# Aim of the exercise
Look through the listing below for lines containing the word "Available". State only their number.

# Data

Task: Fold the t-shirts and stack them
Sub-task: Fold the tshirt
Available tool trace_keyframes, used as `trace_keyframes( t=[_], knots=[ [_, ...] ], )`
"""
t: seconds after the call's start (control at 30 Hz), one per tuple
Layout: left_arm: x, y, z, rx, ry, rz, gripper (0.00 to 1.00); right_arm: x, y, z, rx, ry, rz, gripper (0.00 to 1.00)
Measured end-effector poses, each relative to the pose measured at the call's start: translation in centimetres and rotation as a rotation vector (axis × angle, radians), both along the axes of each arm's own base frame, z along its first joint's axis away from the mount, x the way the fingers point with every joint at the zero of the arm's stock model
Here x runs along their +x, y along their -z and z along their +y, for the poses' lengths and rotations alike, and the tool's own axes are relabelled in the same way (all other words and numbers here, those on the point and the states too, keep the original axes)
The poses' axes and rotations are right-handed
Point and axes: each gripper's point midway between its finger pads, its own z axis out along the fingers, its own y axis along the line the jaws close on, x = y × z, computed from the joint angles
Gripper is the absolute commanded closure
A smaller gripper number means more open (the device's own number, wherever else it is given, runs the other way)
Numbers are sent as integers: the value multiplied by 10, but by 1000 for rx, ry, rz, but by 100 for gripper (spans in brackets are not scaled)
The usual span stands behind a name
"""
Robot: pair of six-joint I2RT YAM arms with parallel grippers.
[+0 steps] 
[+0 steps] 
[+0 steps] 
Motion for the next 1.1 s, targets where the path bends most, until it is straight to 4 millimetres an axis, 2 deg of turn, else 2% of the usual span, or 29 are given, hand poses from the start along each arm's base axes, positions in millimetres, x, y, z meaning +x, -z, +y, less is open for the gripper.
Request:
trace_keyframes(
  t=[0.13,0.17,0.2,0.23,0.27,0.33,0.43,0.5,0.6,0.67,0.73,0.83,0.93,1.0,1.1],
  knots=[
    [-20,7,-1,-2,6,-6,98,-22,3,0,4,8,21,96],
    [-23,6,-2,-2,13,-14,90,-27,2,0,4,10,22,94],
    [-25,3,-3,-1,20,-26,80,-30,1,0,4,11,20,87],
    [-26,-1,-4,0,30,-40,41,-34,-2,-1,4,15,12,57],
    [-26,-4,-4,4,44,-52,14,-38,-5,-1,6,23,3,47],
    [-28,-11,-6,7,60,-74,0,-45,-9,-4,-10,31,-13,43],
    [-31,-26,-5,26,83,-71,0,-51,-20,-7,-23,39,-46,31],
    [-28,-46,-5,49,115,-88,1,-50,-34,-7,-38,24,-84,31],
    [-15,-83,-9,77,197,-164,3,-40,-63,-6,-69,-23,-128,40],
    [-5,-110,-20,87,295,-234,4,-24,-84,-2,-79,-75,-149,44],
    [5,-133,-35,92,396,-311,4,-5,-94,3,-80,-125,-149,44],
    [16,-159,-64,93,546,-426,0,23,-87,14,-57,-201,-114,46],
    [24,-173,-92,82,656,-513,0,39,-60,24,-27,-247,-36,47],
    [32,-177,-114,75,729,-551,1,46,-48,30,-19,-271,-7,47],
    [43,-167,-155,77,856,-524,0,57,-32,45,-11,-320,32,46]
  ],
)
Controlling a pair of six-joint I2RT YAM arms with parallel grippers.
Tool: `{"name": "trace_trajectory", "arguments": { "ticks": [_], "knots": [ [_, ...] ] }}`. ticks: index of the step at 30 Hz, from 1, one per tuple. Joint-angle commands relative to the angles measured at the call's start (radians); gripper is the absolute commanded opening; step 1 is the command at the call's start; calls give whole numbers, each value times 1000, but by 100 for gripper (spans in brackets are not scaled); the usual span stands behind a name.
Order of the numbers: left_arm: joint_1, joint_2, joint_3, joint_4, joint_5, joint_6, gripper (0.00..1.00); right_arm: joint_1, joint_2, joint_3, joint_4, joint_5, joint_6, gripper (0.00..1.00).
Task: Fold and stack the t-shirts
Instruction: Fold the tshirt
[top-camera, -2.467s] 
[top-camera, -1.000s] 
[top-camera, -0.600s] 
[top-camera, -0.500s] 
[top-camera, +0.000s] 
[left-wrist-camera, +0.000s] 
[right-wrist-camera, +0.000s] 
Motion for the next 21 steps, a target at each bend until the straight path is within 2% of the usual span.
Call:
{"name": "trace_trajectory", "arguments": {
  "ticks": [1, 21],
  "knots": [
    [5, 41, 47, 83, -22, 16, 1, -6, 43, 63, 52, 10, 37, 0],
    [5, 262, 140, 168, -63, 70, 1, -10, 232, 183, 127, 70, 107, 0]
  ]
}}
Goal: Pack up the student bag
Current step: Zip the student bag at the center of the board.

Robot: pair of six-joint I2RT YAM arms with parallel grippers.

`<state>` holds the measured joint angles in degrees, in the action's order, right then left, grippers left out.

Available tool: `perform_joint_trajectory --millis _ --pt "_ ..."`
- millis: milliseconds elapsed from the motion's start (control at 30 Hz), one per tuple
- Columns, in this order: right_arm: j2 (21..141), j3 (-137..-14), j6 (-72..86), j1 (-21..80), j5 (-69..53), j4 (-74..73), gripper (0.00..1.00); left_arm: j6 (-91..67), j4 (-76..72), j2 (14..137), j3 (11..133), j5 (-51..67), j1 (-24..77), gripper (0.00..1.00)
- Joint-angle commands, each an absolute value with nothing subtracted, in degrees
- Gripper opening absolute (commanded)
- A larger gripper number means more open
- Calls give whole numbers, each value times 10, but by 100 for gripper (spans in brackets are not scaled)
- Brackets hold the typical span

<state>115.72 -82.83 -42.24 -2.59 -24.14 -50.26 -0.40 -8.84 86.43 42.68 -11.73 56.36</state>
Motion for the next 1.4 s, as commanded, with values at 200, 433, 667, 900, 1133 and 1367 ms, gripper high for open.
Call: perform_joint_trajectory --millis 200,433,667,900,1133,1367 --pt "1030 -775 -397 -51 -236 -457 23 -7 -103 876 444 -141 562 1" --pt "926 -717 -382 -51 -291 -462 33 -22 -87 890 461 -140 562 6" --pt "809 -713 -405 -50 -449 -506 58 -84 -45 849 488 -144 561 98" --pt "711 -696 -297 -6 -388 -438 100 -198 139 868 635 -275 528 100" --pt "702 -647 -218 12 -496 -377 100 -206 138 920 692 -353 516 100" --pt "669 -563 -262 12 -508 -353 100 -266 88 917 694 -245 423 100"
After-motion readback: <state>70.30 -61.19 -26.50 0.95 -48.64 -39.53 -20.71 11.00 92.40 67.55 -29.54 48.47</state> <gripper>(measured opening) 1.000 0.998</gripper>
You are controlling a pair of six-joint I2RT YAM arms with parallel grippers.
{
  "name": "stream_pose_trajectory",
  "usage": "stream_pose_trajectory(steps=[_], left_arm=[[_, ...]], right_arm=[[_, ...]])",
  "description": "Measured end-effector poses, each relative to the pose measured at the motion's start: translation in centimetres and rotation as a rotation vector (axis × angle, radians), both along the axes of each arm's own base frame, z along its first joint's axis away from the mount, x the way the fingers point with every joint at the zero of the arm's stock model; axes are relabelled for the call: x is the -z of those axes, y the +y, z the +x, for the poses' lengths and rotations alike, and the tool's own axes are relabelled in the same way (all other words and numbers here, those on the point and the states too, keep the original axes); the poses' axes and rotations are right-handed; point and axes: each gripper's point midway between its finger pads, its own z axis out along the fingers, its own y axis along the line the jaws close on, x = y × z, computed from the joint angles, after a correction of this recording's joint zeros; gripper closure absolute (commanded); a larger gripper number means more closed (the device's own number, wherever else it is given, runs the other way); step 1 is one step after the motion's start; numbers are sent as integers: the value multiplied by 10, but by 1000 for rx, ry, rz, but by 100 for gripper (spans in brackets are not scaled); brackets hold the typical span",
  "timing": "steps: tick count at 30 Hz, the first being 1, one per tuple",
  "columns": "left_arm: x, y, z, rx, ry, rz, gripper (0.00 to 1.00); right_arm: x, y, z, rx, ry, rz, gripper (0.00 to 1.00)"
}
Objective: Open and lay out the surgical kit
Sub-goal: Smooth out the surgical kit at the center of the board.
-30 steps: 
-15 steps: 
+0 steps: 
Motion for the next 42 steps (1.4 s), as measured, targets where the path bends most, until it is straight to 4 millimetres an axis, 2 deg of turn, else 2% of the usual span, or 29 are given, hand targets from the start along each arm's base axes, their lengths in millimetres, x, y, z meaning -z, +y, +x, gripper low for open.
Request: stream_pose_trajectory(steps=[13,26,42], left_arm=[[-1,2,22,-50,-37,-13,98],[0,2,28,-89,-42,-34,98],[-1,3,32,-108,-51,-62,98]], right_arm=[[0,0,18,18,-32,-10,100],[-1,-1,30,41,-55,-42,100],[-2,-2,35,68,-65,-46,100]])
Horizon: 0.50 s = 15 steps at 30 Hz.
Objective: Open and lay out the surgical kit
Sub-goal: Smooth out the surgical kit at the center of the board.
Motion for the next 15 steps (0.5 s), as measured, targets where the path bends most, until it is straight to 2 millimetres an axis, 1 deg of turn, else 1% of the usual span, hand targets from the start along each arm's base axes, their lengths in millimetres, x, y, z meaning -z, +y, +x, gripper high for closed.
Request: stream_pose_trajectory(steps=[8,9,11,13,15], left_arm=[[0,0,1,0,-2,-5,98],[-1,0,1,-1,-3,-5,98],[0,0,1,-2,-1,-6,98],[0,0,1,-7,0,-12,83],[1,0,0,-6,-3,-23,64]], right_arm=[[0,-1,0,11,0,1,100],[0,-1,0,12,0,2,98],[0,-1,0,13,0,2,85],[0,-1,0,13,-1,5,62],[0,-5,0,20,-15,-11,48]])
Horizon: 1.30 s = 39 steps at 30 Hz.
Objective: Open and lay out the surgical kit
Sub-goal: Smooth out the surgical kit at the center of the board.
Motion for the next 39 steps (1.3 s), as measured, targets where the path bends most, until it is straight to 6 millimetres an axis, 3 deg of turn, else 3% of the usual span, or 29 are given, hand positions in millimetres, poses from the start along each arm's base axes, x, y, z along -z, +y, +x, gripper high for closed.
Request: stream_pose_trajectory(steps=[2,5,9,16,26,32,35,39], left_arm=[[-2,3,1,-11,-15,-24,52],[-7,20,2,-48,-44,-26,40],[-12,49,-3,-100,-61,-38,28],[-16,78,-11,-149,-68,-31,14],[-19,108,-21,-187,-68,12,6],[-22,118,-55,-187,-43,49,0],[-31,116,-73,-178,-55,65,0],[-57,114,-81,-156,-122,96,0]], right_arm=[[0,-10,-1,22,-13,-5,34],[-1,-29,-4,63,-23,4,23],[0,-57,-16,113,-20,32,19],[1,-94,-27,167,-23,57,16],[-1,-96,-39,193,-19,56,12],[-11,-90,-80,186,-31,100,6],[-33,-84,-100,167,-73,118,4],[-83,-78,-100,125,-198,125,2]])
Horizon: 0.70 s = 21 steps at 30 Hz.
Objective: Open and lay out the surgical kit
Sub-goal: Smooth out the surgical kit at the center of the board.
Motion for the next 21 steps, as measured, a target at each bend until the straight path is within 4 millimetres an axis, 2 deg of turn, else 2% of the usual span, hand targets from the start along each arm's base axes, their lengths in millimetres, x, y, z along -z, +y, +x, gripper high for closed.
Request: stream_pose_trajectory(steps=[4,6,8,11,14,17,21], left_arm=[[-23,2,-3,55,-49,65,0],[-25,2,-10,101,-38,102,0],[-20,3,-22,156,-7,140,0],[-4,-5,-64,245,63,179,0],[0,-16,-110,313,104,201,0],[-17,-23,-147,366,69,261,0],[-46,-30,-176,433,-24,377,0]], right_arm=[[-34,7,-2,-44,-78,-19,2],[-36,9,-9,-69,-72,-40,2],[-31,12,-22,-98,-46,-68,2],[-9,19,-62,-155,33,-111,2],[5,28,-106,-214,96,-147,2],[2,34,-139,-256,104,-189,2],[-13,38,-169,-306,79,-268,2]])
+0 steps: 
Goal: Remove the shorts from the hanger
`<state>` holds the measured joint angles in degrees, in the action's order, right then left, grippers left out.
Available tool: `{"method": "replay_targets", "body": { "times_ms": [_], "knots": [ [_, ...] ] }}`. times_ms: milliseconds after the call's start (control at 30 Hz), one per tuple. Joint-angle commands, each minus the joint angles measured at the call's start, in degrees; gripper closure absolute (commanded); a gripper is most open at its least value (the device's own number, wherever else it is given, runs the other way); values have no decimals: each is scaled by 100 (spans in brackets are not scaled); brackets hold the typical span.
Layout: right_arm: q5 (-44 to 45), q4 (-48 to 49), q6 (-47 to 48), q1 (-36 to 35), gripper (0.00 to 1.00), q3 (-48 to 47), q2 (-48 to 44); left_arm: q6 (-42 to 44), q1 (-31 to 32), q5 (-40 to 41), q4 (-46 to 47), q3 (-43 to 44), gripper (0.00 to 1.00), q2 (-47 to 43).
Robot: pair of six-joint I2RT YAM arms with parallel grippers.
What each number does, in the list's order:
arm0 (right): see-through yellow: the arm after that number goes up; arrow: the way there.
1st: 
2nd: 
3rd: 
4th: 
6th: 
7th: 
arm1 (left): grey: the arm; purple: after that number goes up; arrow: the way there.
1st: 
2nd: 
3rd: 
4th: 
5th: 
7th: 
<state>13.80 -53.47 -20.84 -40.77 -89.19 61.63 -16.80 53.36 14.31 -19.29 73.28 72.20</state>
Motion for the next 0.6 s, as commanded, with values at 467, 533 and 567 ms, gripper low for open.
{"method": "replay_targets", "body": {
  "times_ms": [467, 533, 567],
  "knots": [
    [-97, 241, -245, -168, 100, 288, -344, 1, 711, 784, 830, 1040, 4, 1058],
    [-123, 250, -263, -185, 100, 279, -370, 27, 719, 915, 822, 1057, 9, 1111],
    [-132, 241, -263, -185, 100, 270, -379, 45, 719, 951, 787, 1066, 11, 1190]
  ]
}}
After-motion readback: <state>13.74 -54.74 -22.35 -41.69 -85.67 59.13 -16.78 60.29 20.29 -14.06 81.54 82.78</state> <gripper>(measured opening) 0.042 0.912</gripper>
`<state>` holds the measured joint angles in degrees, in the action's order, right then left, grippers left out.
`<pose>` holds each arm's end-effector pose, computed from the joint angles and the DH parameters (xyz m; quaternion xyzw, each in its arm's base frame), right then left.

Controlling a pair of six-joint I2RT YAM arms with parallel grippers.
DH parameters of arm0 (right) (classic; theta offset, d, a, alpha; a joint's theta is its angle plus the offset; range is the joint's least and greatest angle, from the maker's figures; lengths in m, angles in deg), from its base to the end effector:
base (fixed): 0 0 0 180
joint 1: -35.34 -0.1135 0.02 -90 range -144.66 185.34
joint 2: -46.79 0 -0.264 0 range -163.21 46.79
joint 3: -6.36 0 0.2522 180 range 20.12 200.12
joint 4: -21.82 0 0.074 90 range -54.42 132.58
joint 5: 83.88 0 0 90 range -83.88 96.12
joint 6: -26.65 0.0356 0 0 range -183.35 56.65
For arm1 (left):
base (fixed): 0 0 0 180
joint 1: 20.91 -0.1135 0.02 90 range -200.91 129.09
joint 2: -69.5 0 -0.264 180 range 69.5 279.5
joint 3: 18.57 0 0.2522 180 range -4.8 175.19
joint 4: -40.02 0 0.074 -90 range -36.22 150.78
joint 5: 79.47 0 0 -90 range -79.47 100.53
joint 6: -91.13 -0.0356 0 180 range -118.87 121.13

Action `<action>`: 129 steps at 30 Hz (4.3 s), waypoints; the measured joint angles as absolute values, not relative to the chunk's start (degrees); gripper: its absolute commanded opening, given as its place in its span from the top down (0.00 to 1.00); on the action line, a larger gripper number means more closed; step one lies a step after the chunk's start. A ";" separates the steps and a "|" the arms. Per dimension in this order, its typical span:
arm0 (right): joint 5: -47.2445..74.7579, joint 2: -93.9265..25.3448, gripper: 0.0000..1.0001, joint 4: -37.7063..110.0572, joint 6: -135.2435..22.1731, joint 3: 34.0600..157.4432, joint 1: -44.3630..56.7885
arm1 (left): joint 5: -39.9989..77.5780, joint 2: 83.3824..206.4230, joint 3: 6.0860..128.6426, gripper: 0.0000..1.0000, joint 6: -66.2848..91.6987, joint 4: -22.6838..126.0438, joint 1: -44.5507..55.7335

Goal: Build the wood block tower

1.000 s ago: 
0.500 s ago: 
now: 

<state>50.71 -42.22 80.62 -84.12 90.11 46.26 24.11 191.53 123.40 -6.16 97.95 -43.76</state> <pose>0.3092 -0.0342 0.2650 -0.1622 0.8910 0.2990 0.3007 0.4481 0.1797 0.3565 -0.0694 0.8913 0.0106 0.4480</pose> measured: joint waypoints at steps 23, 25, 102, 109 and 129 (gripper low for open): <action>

# Solution to the exercise
3